WHAT THIS TASK INVOLVES. Copy each line below in which the string "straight" appears.

Recorded data
━━━━━━━━━━━━━━━━━━━━

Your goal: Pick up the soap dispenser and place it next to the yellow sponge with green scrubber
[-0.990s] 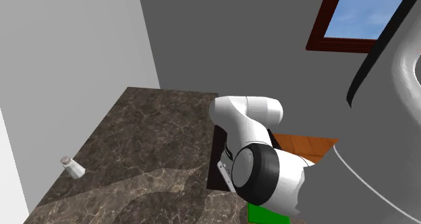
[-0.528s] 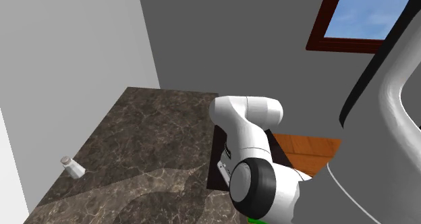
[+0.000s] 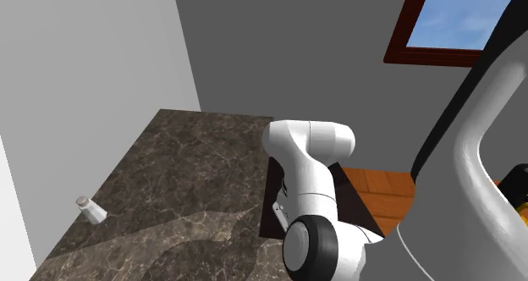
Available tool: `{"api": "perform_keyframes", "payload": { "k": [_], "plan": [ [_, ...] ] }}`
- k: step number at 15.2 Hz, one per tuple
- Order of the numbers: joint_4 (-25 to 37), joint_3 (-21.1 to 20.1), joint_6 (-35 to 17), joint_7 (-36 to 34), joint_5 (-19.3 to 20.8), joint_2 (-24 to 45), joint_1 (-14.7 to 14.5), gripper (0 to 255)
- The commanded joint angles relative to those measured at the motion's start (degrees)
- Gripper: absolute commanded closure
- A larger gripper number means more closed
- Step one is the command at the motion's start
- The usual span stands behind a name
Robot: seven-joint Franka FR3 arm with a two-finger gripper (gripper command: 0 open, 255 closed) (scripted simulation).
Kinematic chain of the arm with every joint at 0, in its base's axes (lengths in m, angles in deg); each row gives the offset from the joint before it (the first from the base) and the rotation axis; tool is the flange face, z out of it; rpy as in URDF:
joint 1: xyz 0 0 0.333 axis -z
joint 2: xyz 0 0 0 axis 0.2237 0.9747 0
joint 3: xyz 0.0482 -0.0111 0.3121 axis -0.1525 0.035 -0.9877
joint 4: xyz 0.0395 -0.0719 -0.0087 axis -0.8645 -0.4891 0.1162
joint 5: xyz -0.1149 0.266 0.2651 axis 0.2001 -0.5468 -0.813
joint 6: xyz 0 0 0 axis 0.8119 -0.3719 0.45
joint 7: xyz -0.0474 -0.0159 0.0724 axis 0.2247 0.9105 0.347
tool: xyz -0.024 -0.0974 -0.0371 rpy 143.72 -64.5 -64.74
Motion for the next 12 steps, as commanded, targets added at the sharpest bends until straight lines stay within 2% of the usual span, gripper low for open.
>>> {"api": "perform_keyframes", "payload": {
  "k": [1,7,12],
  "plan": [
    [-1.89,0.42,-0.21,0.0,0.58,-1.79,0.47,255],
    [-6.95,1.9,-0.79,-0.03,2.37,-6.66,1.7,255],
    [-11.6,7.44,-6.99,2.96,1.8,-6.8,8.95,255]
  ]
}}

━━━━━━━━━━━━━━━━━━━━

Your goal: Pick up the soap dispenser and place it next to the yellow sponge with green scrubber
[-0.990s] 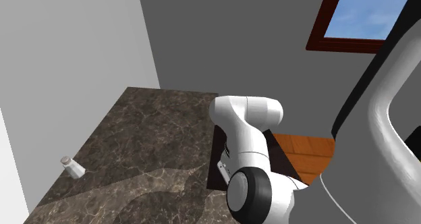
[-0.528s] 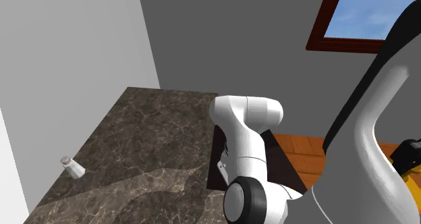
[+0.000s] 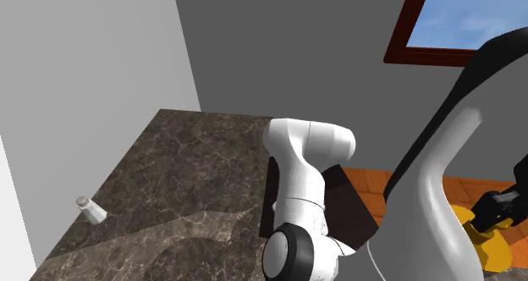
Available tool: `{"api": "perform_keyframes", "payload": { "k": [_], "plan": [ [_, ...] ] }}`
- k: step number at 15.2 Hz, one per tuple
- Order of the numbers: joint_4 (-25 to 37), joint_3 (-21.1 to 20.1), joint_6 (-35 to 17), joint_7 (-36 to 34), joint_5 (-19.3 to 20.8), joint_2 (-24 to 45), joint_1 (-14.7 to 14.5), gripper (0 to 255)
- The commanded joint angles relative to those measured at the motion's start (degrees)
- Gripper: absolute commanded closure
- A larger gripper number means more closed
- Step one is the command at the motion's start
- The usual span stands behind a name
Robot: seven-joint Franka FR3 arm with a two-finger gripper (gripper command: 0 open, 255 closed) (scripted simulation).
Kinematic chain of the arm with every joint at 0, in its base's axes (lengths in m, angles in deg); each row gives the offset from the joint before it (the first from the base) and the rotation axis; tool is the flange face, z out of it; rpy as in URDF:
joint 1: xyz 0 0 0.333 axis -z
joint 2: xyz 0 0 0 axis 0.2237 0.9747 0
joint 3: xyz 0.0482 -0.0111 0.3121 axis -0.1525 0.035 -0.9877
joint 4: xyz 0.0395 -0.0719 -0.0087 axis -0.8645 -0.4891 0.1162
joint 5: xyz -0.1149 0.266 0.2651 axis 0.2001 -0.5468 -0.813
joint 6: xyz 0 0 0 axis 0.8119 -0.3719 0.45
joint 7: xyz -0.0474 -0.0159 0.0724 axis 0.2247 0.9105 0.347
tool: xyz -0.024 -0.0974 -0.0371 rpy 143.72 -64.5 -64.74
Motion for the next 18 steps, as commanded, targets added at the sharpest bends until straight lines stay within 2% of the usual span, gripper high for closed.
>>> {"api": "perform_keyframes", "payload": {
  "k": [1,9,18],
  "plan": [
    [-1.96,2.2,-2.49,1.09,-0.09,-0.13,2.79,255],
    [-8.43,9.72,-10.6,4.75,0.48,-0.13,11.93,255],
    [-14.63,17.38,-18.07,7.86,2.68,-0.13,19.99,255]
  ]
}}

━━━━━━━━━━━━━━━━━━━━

OUTPUT BELOW.
Motion for the next 12 steps, as commanded, targets added at the sharpest bends until straight lines stay within 2% of the usual span, gripper low for open.
Motion for the next 18 steps, as commanded, targets added at the sharpest bends until straight lines stay within 2% of the usual span, gripper high for closed.

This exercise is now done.